Print every entry again, precisely as written.
======== RECORDS TO USE
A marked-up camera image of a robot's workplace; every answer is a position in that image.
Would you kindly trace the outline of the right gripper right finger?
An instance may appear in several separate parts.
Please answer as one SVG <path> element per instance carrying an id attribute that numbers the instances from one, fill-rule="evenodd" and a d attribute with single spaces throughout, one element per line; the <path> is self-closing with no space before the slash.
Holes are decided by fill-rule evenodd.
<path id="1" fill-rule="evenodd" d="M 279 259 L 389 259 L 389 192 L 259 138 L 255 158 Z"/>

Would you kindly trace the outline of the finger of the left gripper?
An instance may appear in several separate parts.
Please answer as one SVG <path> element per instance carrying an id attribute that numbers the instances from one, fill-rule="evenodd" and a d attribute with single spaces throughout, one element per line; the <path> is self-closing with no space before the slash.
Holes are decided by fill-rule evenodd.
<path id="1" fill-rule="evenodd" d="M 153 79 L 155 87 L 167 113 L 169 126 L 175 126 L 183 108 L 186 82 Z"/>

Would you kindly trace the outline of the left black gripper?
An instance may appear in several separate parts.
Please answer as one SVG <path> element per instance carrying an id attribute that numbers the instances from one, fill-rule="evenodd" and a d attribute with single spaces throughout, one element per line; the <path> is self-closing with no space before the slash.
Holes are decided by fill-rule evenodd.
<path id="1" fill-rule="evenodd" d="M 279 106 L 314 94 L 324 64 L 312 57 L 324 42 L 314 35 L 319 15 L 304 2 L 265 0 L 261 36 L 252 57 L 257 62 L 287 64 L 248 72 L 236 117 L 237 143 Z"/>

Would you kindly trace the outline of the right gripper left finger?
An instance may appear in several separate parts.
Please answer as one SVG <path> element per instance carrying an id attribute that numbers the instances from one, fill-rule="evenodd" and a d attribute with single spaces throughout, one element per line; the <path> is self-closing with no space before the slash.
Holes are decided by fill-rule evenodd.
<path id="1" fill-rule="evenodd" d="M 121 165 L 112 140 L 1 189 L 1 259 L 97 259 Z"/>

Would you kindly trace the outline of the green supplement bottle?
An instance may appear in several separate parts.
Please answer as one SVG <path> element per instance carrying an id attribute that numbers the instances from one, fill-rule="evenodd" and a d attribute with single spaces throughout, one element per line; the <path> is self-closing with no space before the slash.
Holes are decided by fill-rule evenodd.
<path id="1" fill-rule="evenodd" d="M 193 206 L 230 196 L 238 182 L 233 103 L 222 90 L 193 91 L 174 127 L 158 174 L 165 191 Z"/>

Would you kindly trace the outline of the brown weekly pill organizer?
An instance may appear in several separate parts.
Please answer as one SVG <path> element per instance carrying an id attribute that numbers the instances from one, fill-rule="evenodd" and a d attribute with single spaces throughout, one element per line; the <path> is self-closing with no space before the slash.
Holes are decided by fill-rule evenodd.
================
> FINAL ANSWER:
A marked-up camera image of a robot's workplace; every answer is a position in that image.
Would you kindly trace the outline of the right gripper right finger?
An instance may appear in several separate parts.
Please answer as one SVG <path> element per instance carrying an id attribute that numbers the instances from one, fill-rule="evenodd" and a d attribute with single spaces throughout, one element per line; the <path> is self-closing with no space before the slash.
Holes are decided by fill-rule evenodd.
<path id="1" fill-rule="evenodd" d="M 279 259 L 389 259 L 389 192 L 259 138 L 255 158 Z"/>

Would you kindly trace the outline of the finger of the left gripper?
An instance may appear in several separate parts.
Please answer as one SVG <path> element per instance carrying an id attribute that numbers the instances from one, fill-rule="evenodd" and a d attribute with single spaces throughout, one element per line; the <path> is self-closing with no space before the slash.
Holes are decided by fill-rule evenodd.
<path id="1" fill-rule="evenodd" d="M 153 79 L 155 87 L 167 113 L 169 126 L 175 126 L 183 108 L 186 82 Z"/>

Would you kindly trace the outline of the left black gripper?
An instance may appear in several separate parts.
Please answer as one SVG <path> element per instance carrying an id attribute that numbers the instances from one, fill-rule="evenodd" and a d attribute with single spaces throughout, one element per line; the <path> is self-closing with no space before the slash.
Holes are decided by fill-rule evenodd.
<path id="1" fill-rule="evenodd" d="M 279 106 L 314 94 L 324 64 L 312 57 L 324 42 L 314 35 L 319 15 L 304 2 L 265 0 L 261 36 L 252 57 L 257 62 L 287 64 L 248 72 L 236 117 L 237 143 Z"/>

Would you kindly trace the outline of the right gripper left finger?
An instance may appear in several separate parts.
Please answer as one SVG <path> element per instance carrying an id attribute that numbers the instances from one, fill-rule="evenodd" and a d attribute with single spaces throughout, one element per line; the <path> is self-closing with no space before the slash.
Holes are decided by fill-rule evenodd.
<path id="1" fill-rule="evenodd" d="M 121 165 L 112 140 L 1 189 L 1 259 L 97 259 Z"/>

Would you kindly trace the outline of the green supplement bottle?
An instance may appear in several separate parts.
Please answer as one SVG <path> element per instance carrying an id attribute that numbers the instances from one, fill-rule="evenodd" and a d attribute with single spaces throughout, one element per line; the <path> is self-closing with no space before the slash.
Holes are decided by fill-rule evenodd.
<path id="1" fill-rule="evenodd" d="M 193 206 L 230 196 L 238 182 L 233 103 L 222 90 L 193 91 L 174 127 L 158 174 L 165 191 Z"/>

Would you kindly trace the outline of the brown weekly pill organizer?
An instance may appear in several separate parts.
Please answer as one SVG <path> element per instance carrying an id attribute that numbers the instances from one, fill-rule="evenodd" and a d attribute with single spaces throughout, one element per line; the <path> is self-closing with no space before the slash.
Holes are decided by fill-rule evenodd.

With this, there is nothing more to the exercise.